[Dataset excerpts]
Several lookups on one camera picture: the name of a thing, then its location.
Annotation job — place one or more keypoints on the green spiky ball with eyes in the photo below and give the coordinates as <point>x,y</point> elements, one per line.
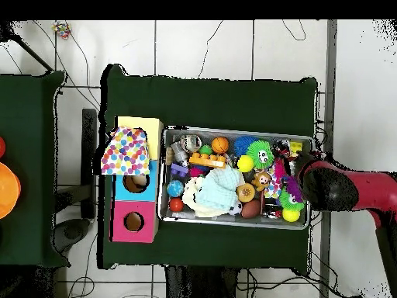
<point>260,153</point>

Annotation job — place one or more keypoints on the small colourful toy on floor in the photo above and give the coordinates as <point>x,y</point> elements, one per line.
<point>61,28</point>

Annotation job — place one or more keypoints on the wooden box with three holes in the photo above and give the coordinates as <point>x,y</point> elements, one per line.
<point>133,220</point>

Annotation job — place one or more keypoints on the blue spiky ball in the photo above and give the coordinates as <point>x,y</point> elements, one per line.
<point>242,144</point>

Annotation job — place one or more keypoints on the crushed silver can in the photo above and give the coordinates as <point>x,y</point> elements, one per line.
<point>189,142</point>

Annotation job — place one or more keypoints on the orange building block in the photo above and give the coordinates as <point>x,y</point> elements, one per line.
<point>208,161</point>

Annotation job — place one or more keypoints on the small brown football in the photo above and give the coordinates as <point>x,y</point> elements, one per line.
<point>251,208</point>

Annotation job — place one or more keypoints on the dark green table cloth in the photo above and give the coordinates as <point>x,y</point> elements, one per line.
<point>186,99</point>

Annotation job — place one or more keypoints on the green covered side table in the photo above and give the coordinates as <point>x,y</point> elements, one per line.
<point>31,124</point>

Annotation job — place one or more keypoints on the shallow clear bin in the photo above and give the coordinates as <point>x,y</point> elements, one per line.
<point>162,208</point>

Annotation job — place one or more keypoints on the colourful patterned cloth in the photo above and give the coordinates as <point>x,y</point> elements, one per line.
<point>125,152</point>

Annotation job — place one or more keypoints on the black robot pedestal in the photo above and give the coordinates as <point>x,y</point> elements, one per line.
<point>198,285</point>

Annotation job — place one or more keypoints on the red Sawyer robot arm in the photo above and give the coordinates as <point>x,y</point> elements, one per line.
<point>360,189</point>

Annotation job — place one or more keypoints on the small orange basketball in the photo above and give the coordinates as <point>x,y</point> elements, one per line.
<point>219,144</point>

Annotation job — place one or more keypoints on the orange bowl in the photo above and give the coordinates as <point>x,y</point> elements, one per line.
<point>7,189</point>

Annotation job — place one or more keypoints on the purple spiky monster toy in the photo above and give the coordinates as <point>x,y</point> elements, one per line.
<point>290,189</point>

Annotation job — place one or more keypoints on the light teal cloth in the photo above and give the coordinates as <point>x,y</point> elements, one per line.
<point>220,186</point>

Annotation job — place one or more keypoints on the blue globe ball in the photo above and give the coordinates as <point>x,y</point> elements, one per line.
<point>175,188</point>

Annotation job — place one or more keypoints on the cream yellow cloth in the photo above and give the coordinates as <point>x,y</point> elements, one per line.
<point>189,194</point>

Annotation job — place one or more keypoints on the yellow ball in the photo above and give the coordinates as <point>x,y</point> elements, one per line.
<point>245,163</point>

* [What you will do]:
Pictures in the records above are to be left out of an otherwise exact copy.

* [Written answer]:
Several lookups on one camera picture: the name of a thing, then its location.
Annotation job — place one or more keypoints on the green spiky ball with eyes in the photo below and give the coordinates as <point>x,y</point> elements, one per line.
<point>260,153</point>

Annotation job — place one or more keypoints on the small colourful toy on floor in the photo above and give the coordinates as <point>x,y</point> elements, one per line.
<point>61,28</point>

Annotation job — place one or more keypoints on the wooden box with three holes in the photo above and give the coordinates as <point>x,y</point> elements, one per line.
<point>133,220</point>

Annotation job — place one or more keypoints on the blue spiky ball in the photo above and give the coordinates as <point>x,y</point> elements, one per line.
<point>242,144</point>

Annotation job — place one or more keypoints on the crushed silver can in the photo above and give the coordinates as <point>x,y</point> elements, one per line.
<point>189,142</point>

Annotation job — place one or more keypoints on the orange building block in the photo above and give the coordinates as <point>x,y</point> elements, one per line.
<point>208,161</point>

Annotation job — place one or more keypoints on the small brown football in the photo above and give the coordinates as <point>x,y</point> elements, one per line.
<point>251,208</point>

Annotation job — place one or more keypoints on the dark green table cloth in the photo above and give the coordinates as <point>x,y</point> elements, one per line.
<point>186,99</point>

Annotation job — place one or more keypoints on the green covered side table in the photo above and give the coordinates as <point>x,y</point> elements, one per line.
<point>31,124</point>

Annotation job — place one or more keypoints on the shallow clear bin in the photo above and give the coordinates as <point>x,y</point> elements, one per line.
<point>162,208</point>

Annotation job — place one or more keypoints on the colourful patterned cloth in the photo above and give the coordinates as <point>x,y</point> elements, one per line.
<point>125,152</point>

Annotation job — place one or more keypoints on the black robot pedestal in the photo above and give the coordinates as <point>x,y</point> elements, one per line.
<point>198,285</point>

Annotation job — place one or more keypoints on the red Sawyer robot arm in the photo above and give the coordinates as <point>x,y</point> elements, one per line.
<point>360,189</point>

Annotation job — place one or more keypoints on the small orange basketball in the photo above and give the coordinates as <point>x,y</point> elements, one per line.
<point>219,144</point>

Annotation job — place one or more keypoints on the orange bowl in the photo above and give the coordinates as <point>x,y</point> elements, one per line.
<point>7,189</point>

Annotation job — place one or more keypoints on the purple spiky monster toy in the photo above and give the coordinates as <point>x,y</point> elements, one per line.
<point>290,189</point>

Annotation job — place one or more keypoints on the light teal cloth in the photo above and give the coordinates as <point>x,y</point> elements, one per line.
<point>220,186</point>

Annotation job — place one or more keypoints on the blue globe ball in the photo above and give the coordinates as <point>x,y</point> elements, one per line.
<point>175,188</point>

Annotation job — place one or more keypoints on the cream yellow cloth in the photo above and give the coordinates as <point>x,y</point> elements, one per line.
<point>189,194</point>

Annotation job — place one or more keypoints on the yellow ball in the photo above and give the coordinates as <point>x,y</point> elements, one per line.
<point>245,163</point>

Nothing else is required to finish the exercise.